Risk factors. Looking through the few profiles noted above, some obvious risk factors can be noted. Analysis of all the dive profiles in the series revealed a worrying trend. It was noted in cases that were not single exposures that a number of risk factors were common. 29 divers had multiple exposures (more than two dives in one day, one ascent per dive). Six divers did only one dive, but had multiple ascents. There were seven divers who did more than one dive and more than one ascent per dive, and four divers who had only dived in a swimming pool but had done numerous ascents. Apart from multiple dives and multiple ascents, it was noted that some divers also undertook their multiple exposures by going progressively deeper. I may be old-fashioned, but when I learned to dive that was a cardinal sin. It may be that more care would have been used for deeper dives.
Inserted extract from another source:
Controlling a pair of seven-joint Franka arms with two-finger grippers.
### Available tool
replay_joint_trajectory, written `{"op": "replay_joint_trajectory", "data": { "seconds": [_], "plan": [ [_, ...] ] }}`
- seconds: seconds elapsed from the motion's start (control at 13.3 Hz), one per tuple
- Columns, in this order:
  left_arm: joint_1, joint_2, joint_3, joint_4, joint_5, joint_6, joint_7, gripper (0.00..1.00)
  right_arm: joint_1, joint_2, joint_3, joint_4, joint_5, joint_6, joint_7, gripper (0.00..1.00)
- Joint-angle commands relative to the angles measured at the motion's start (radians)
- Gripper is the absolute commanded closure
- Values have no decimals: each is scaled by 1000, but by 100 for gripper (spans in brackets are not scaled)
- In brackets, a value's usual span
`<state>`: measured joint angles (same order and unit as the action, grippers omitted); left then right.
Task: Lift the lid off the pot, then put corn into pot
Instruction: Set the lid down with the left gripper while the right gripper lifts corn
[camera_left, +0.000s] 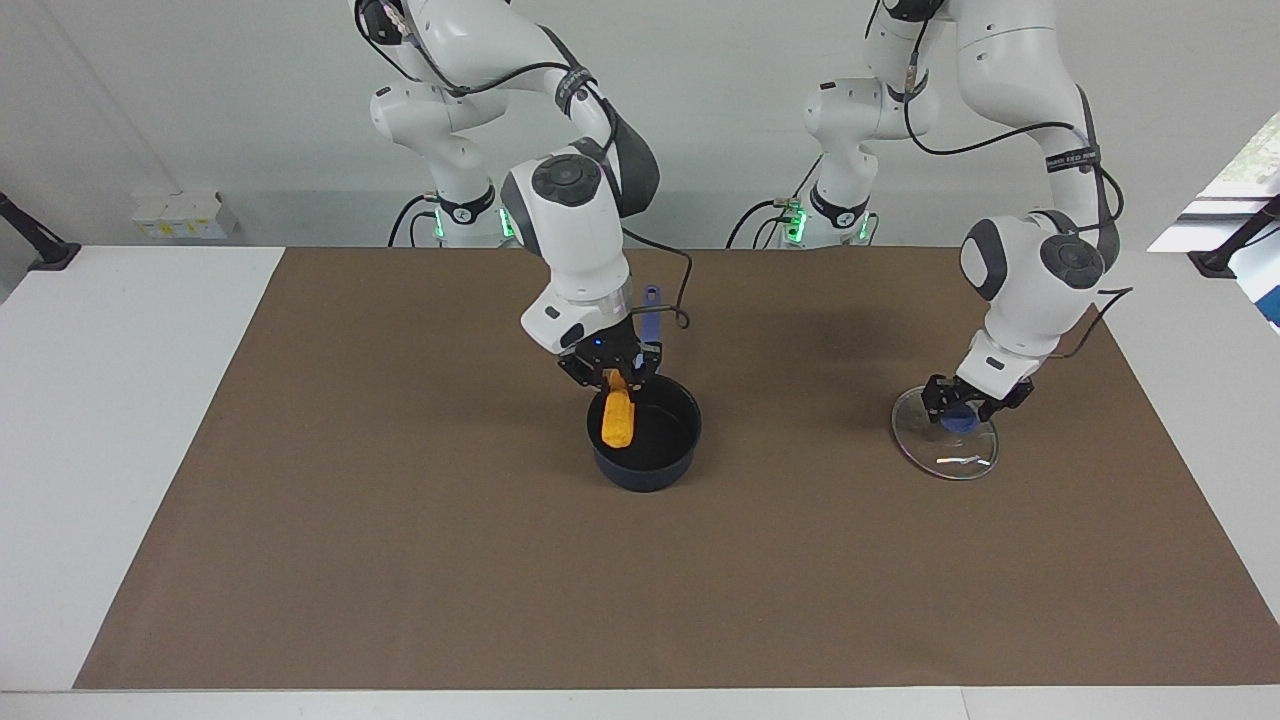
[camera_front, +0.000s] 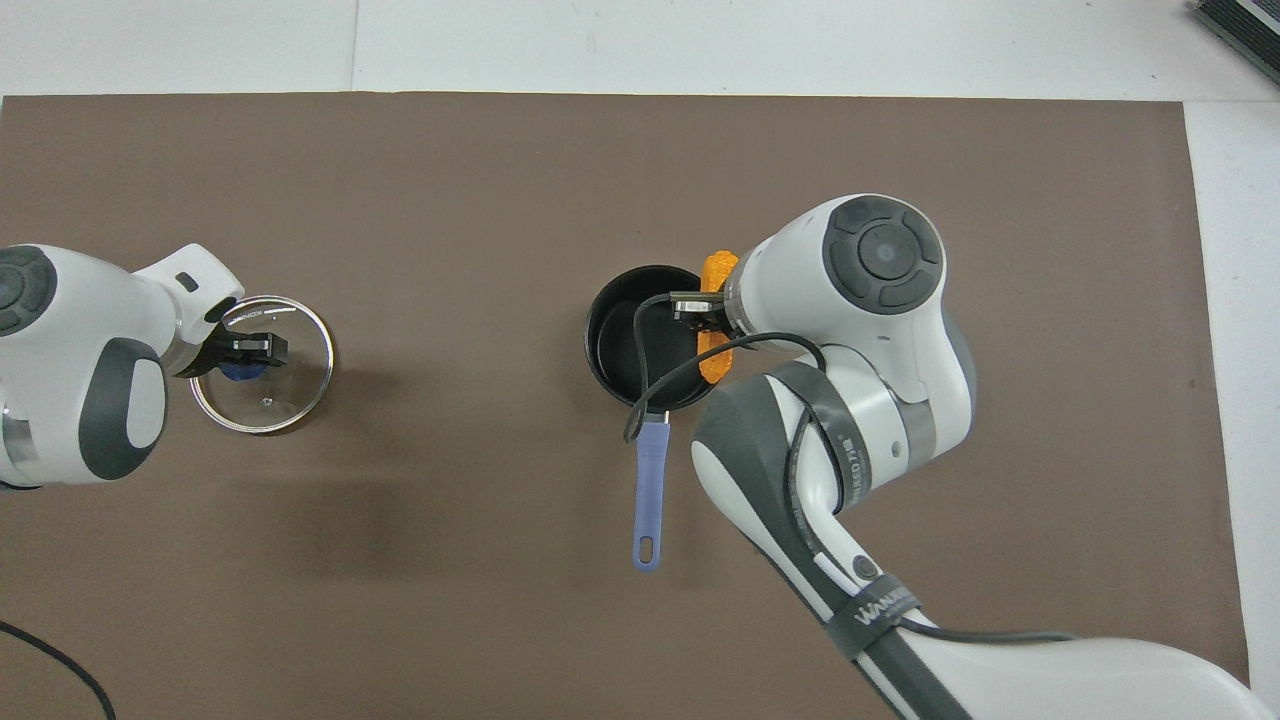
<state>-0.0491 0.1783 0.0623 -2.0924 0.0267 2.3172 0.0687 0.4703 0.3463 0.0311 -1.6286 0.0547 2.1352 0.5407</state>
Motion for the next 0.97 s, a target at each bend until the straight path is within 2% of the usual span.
{"op": "replay_joint_trajectory", "data": {
  "seconds": [0.0,0.15,0.38,0.75,0.82,0.9],
  "plan": [
    [-14,-8,-9,27,-8,-8,-4,0,22,55,0,36,-35,18,25,100],
    [-44,18,-9,95,-8,-53,-58,0,14,65,-2,33,-42,34,19,100],
    [-54,7,-18,176,-19,-131,-87,0,14,111,0,30,-35,46,12,100],
    [-48,-19,-19,405,-44,-445,-15,0,21,109,0,10,-21,43,10,100],
    [-48,-28,-19,440,-44,-499,-1,0,21,109,1,9,-21,43,12,87],
    [-44,-37,-19,465,-42,-545,8,0,21,108,1,7,-21,43,12,58]
  ]
}}
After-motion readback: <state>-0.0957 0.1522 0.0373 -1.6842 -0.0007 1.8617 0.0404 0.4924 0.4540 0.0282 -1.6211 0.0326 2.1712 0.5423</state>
Who is most at risk? Of the 50 divers, ten were instructing at the time and six were students under instruction. Due to the number of dives and ascents undertaken in some forms of instructional diving, instructors can be more at risk than the average diver. There was not enough data to determine if there was an age or gender bias.


What can we do about it?


While we can say that ten percent of divers with DCI were only shallow diving, we do not know how many shallow dives are performed in the diver population as a whole. It may be that the number of shallow dives far outnumbers the deeper dives. This would make the incidence very small.

It was not possible to discover whether any of the divers had further investigation to rule out PFO or any other predisposing medical condition. What can be gathered from the data is that exposure between five and ten metres is not as trouble-free as once thought. Of the 50 cases studied, 43 were diving between five metres and ten metres. Most of these people’s profiles showed risk factors – multiple ascents, multiple dives, extended bottom time, and progressively deeper depths – which they may have deliberately avoided for deeper exposures. Basically, it looks as though divers do not take shallow diving as seriously as they take deeper diving.

Until predisposing medical factors can be ruled out, these dives need to be treated with as much care and respect as any other dive. Recognised risk factors, especially multiple ascents, still need to be avoided. The attitude of ‘I can’t be bent, I was too shallow’ needs to be laid to rest.